# Troubleshooting

Not all models can be converted for the desired RVC Platform. We outline here some common issues that might arise during the
conversion process.

## Common Issues

### Incorrect Conversion Parameters

Typically, mismatches occur in input/output tensor shapes, names, or types.

SOLUTION: Thoroughly check your model and the meaning of all conversion parameters and adjust them accordingly.

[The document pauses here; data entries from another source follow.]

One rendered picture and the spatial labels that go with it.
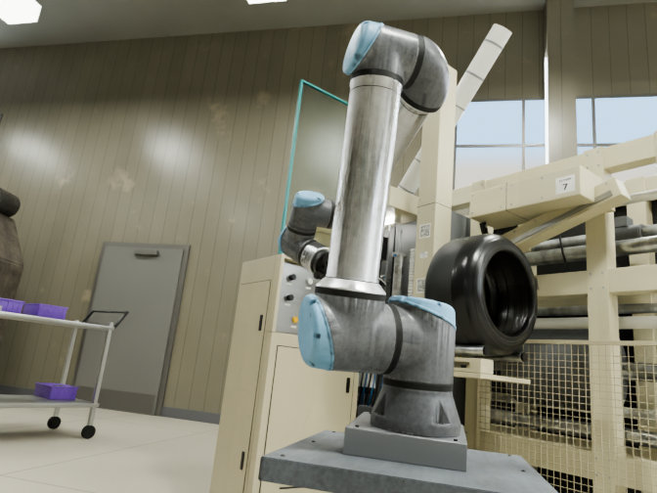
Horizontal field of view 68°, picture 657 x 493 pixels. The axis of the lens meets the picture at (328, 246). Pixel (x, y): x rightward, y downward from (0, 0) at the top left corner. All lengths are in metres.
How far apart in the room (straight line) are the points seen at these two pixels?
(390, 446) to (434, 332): 0.24
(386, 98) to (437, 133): 1.74
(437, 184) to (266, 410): 1.41
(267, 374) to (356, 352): 1.33
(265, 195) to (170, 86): 2.43
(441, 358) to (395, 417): 0.15
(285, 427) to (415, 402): 1.38
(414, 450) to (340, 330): 0.27
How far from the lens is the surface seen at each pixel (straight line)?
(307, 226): 1.49
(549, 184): 2.59
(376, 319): 1.00
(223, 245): 6.58
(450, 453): 1.03
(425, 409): 1.04
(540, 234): 2.70
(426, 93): 1.17
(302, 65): 7.36
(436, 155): 2.74
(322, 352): 0.96
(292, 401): 2.37
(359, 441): 1.04
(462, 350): 2.25
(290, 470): 0.93
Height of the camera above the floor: 0.76
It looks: 14 degrees up
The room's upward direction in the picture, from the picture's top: 6 degrees clockwise
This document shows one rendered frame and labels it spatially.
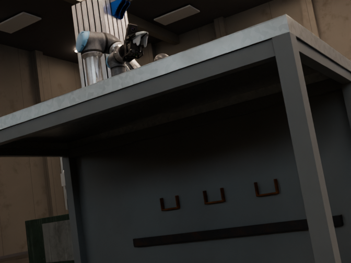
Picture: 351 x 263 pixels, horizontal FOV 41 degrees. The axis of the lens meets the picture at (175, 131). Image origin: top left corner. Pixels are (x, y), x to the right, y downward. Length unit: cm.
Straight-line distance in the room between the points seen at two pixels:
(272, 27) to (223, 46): 12
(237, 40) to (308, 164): 32
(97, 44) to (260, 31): 162
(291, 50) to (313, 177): 27
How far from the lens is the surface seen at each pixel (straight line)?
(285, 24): 105
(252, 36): 107
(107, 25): 295
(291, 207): 165
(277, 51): 104
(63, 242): 688
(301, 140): 100
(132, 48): 217
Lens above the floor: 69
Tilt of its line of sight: 9 degrees up
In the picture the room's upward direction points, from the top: 9 degrees counter-clockwise
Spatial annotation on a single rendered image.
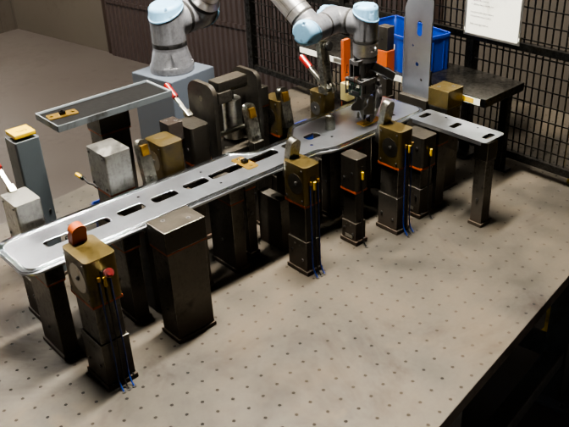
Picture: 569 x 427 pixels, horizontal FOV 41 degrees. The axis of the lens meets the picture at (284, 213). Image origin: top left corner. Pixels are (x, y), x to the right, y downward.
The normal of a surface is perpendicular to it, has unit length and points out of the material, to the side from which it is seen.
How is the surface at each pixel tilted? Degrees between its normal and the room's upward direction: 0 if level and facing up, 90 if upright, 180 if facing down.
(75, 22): 90
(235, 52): 90
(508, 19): 90
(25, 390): 0
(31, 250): 0
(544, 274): 0
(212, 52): 90
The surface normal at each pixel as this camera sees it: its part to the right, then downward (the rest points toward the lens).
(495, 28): -0.75, 0.36
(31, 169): 0.66, 0.34
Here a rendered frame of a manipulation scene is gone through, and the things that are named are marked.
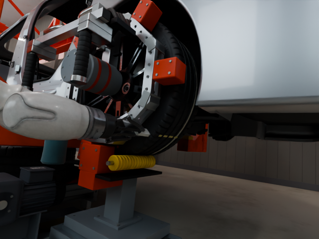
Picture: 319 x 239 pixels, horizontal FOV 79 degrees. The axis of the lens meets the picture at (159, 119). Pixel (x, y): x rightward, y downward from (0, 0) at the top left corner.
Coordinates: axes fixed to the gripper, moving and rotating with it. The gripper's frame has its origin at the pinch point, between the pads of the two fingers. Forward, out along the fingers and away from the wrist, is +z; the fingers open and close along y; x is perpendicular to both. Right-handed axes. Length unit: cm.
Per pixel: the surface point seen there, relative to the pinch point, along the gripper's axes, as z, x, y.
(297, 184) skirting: 405, -81, 3
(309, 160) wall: 408, -61, 48
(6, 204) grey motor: -23, 8, -53
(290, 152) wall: 406, -32, 35
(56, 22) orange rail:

You can help
yourself with the [Netron](https://netron.app/) tool to study the characteristics of an ONNX model.

### Incompatible Model Formats

The source model format might not be supported by the conversion platform or the target format might not be compatible with
certain features of the model.

SOLUTION: It is advised to first convert the source model to ONNX format as it opens up the most options at conversion for the
appropriate RVC Platform.

### Unsupported Operations

The source model might contain operations that the conversion tool or the target model format do not support.

SOLUTION: Consult the [supported operations](https://docs.luxonis.com/software-v3/ai-inference/conversion/supported-ops.md) for
the target platform you aim to run the conversion for. If the operation is not supported, consider replacing it with a supported
alternative. If no alternative is available, consider breaking down the model into simpler components that can be converted
separately and offload the problematic parts to on-host processing. You can help yourself with the
[onnx-modifier](https://github.com/ZhangGe6/onnx-modifier) tool to introduce modifications to an ONNX model.

### Model Architecture Issues

Complex or non-standard model architectures might cause conversion issues.

SOLUTION: Simplify the model architecture if possible. Consider using the [onnx.checker](https://onnx.ai/onnx/api/checker.html)
tool to identify potential issues in an ONNX model.